Explainable machine learning methods for predicting electricity consumption in a long distance crude oil pipeline

Table of Contents

Evaluation of predictive performance

To evaluate the predictive performance of the proposed hybrid model, the GS-XGBoost hybrid model was compared with five other models: MLP, SVM, ELM, RF, and GBRT. Figure 6 presents the histograms of prediction error distributions for the six models. The analysis revealed that the MLP model exhibited the highest mean and standard deviation of prediction errors, followed by SVM, ELM, and RF. The GBRT model exhibited marginally higher mean and standard deviation values than the GS-XGBoost hybrid model. Compared to the other five models, the GS-XGBoost hybrid model demonstrated the smallest mean and standard deviation of prediction errors, indicating superior predictive performance.
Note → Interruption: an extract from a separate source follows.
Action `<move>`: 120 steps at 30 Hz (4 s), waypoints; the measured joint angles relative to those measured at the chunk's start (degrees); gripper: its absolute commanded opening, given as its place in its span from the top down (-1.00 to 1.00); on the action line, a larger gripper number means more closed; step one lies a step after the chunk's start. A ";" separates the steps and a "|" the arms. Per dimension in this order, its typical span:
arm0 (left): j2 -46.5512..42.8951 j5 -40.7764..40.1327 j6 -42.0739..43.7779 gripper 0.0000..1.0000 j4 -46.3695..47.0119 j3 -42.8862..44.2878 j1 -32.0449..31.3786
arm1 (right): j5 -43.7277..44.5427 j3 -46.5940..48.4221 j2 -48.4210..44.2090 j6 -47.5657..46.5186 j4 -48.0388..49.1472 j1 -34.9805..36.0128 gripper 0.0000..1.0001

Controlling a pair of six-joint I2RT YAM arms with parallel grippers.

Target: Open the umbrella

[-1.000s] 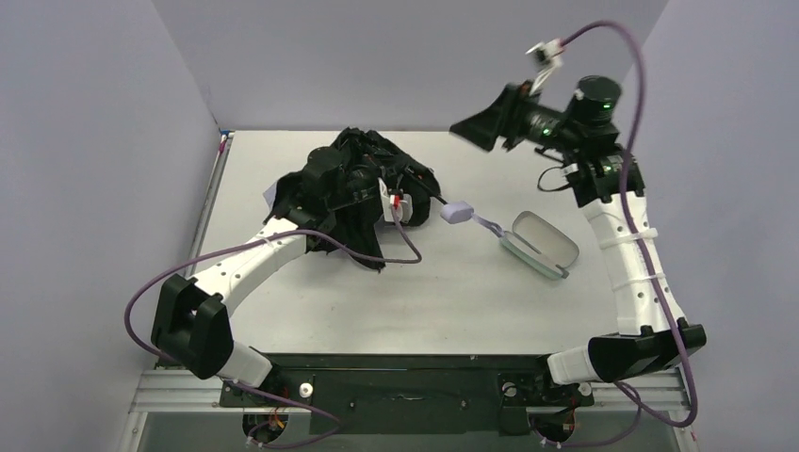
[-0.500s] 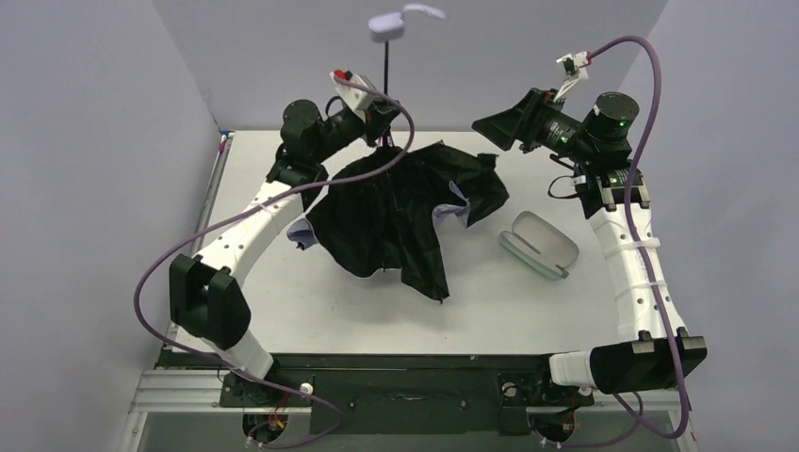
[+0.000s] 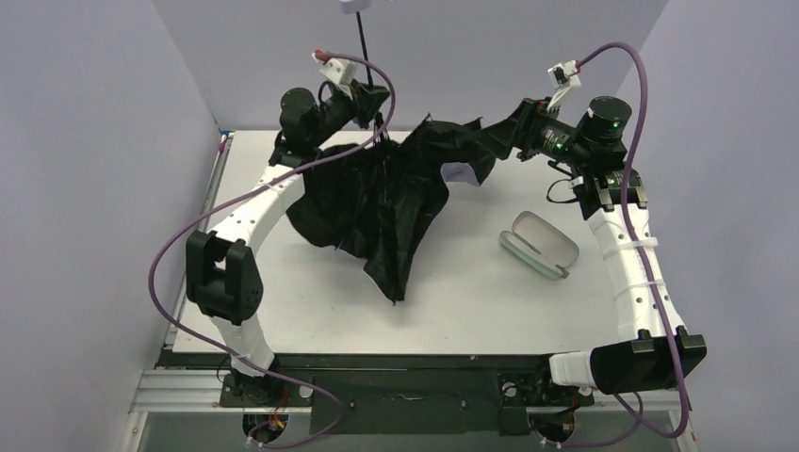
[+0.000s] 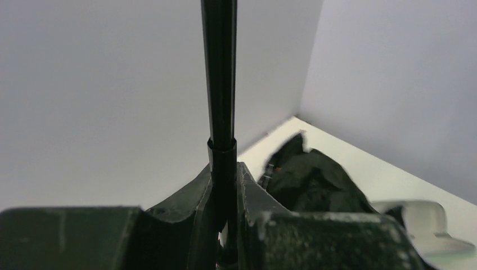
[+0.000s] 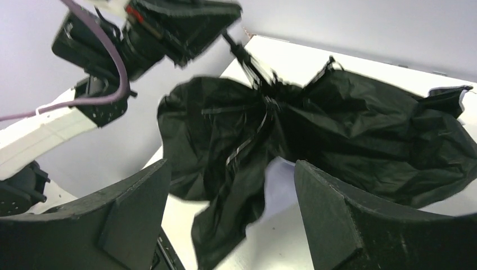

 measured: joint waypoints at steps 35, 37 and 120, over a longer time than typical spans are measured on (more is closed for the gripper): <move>-4.13 7.72 -0.11 1.00 8.20 -27.80 -2.47 | 5.88 -4.83 0.59 -13.77 -7.67 11.32 -0.50; -6.60 7.72 2.38 1.00 9.27 -30.21 -3.30 | 7.58 -5.22 0.98 -14.45 -6.62 13.20 -0.51; -0.98 -16.52 0.09 0.53 25.44 -42.58 -9.35 | 16.61 13.90 27.02 -17.68 16.22 23.71 1.00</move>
In order to further evaluate the prediction performance of the hybrid model, comprehensive assessments were conducted using metrics such as R², MAPE, RMSE, and MAE, with the prediction results illustrated in Fig. 7. The study found that the MLP model exhibited the worst predictive performance, with R², MAPE, RMSE, and MAE values of 0.89, 9.6%, 2923.1, and 1978.5, respectively. The R², MAPE, RMSE and MAE of SVM model were 0.91, 10.3%, 2809.4 and 1906.8, respectively. Except for MAPE, other indicators of SVM were better than those of MLP model. The ELM model recorded values of 0.94, 8.5%, 2644.3, and 19745.2 for the respective metrics. The RF model achieved values of 0.95, 7.7%, 2355.7, and 1557.3. The GBRT model demonstrated values of 0.96, 6.2%, 2221.3, and 1492.5. The GS-XGBoost hybrid model outperformed all others, with values of 0.98, 4.1%, 2113.0, and 1431.9. The predictive performance of the six models improved sequentially, with GS-XGBoost hybrid model exhibiting the best fitting performance. Given the wide coverage of the dataset, these results also indicate that the GS-XGBoost hybrid model has strong potential for practical engineering applications.

In addition, after model training, it was found that the training time for SVM, ELM and RF models can all be completed within one minute, the training time for GBRT and XGBoost models can all be completed within two minutes, and the training time for MLP model is five minutes. The training time is all within an acceptable range. In the future, with the continuous improvement of computer performance, the computing time of the model can be reduced to a certain extent.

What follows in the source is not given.